What the task requires — In the entries below, identify every line with the string "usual" and copy it.
== Records for processing
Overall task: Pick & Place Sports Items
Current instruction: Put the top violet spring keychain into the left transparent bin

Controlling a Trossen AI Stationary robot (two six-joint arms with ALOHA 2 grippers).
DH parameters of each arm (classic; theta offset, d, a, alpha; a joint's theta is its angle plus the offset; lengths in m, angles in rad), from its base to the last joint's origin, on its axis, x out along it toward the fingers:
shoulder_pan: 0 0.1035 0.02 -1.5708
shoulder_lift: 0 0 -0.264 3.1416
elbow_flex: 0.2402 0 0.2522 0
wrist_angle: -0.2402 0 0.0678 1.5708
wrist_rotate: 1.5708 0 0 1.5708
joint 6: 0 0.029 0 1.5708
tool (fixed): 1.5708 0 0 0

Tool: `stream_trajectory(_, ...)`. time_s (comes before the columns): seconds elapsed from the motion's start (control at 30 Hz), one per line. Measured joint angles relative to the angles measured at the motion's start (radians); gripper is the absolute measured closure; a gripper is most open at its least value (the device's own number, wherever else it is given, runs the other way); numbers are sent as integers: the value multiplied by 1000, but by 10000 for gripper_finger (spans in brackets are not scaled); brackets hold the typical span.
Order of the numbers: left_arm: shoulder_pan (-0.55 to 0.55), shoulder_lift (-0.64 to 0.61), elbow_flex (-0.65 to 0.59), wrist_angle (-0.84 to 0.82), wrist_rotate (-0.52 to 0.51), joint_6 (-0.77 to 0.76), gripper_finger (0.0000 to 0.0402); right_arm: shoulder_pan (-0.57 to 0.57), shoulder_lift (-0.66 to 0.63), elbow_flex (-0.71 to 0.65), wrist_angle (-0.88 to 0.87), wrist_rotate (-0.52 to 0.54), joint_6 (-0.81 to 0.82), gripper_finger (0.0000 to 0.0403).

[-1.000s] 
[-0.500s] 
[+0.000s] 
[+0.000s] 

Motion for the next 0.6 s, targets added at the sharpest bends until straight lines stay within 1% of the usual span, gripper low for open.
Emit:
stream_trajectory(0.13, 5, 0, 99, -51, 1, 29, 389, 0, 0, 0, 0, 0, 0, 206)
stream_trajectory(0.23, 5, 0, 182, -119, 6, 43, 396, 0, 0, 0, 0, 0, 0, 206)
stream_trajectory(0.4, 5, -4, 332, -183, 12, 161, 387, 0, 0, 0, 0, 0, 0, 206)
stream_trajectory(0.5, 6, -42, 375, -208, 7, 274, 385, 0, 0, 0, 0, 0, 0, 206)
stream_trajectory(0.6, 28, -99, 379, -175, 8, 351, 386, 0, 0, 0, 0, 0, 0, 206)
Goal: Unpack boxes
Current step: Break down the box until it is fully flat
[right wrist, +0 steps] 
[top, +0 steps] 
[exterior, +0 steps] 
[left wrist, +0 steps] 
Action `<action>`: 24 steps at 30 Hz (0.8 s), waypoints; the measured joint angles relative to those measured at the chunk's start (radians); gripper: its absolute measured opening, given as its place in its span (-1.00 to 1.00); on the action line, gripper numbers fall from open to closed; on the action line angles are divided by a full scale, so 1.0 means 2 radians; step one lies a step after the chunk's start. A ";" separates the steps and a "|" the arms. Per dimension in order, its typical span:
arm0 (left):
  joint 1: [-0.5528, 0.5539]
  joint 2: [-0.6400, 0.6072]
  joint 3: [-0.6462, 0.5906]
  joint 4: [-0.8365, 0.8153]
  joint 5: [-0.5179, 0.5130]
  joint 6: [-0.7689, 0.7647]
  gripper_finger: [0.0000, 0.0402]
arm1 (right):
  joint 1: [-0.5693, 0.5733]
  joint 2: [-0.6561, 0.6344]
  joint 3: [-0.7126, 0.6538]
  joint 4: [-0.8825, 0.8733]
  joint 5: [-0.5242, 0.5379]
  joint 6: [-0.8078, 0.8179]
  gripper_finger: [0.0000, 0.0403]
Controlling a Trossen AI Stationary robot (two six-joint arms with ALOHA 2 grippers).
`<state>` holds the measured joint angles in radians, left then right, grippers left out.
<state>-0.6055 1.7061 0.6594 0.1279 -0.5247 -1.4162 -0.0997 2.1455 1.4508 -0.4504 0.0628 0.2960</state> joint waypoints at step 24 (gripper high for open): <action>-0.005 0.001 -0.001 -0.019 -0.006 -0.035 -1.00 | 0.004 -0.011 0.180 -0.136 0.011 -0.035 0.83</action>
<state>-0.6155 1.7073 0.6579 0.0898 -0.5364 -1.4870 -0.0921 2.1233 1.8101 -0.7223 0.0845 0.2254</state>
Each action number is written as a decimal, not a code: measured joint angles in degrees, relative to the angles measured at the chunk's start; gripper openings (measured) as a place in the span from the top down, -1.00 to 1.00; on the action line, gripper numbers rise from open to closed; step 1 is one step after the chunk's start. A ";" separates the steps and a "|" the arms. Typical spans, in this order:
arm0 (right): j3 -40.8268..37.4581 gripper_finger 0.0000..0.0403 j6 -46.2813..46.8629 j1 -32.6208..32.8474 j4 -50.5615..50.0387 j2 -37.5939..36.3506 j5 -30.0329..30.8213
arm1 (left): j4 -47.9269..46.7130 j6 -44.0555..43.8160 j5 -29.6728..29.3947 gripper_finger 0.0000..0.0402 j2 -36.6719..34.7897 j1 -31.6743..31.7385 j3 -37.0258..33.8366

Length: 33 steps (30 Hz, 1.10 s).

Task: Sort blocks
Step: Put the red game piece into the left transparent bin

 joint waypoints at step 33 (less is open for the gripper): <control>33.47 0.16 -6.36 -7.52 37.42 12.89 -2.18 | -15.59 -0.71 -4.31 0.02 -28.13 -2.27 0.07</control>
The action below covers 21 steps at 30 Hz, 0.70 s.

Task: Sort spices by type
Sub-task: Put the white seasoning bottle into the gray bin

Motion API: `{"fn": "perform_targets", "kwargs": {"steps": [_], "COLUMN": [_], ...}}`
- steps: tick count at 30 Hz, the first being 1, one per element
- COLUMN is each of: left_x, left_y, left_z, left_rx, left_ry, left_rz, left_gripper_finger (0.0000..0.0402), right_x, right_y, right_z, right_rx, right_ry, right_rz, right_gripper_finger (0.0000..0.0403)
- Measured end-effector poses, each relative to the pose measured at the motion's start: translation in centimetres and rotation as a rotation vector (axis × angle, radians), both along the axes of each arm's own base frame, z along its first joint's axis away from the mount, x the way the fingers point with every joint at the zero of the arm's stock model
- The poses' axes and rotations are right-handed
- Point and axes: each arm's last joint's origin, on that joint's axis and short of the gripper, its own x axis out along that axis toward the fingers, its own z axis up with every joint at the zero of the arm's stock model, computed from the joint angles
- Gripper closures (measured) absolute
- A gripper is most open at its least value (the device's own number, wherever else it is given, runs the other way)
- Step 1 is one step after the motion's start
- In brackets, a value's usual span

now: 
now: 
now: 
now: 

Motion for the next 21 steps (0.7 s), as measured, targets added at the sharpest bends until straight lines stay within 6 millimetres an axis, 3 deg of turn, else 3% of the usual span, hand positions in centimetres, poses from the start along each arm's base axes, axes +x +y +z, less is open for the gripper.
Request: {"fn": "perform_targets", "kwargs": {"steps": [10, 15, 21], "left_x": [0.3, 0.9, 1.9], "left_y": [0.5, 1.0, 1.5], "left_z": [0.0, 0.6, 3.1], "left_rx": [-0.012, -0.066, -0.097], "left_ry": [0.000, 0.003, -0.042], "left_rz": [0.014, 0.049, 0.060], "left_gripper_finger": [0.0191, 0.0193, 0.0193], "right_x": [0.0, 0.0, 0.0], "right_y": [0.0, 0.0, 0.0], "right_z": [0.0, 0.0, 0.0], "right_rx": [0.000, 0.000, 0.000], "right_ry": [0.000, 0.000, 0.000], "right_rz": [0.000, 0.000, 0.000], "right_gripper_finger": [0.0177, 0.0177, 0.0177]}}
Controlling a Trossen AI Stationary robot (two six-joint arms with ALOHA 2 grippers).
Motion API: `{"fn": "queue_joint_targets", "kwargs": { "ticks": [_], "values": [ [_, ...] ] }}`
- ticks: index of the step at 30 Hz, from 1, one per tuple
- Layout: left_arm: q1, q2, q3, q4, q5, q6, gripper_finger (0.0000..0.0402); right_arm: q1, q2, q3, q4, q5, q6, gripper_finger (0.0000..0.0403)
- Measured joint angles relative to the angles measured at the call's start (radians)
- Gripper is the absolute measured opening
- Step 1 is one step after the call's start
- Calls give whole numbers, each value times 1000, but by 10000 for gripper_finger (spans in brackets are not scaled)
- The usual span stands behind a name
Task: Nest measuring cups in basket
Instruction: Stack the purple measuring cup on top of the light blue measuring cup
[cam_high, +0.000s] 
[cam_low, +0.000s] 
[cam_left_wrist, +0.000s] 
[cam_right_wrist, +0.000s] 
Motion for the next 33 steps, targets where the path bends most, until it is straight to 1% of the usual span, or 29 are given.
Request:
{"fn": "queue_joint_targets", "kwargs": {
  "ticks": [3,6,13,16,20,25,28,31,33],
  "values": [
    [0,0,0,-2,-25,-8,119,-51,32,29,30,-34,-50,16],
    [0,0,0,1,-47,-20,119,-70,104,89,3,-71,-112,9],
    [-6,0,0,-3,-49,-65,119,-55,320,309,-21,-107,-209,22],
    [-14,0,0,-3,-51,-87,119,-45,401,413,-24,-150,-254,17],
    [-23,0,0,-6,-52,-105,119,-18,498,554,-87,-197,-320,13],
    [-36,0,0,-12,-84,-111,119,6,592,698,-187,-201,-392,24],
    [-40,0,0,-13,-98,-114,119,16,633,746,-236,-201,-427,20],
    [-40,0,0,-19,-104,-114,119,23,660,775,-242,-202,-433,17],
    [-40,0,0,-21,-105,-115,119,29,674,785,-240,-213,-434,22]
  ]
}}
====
Answer to this task —
Motion for the next 0.6 s, targets added at the sharpest bends until straight lines stay within 1% of the usual span, gripper low for open.
- In brackets, a value's usual span
Motion for the next 21 steps (0.7 s), as measured, targets added at the sharpest bends until straight lines stay within 6 millimetres an axis, 3 deg of turn, else 3% of the usual span, hand positions in centimetres, poses from the start along each arm's base axes, axes +x +y +z, less is open for the gripper.
- The usual span stands behind a name
Motion for the next 33 steps, targets where the path bends most, until it is straight to 1% of the usual span, or 29 are given.

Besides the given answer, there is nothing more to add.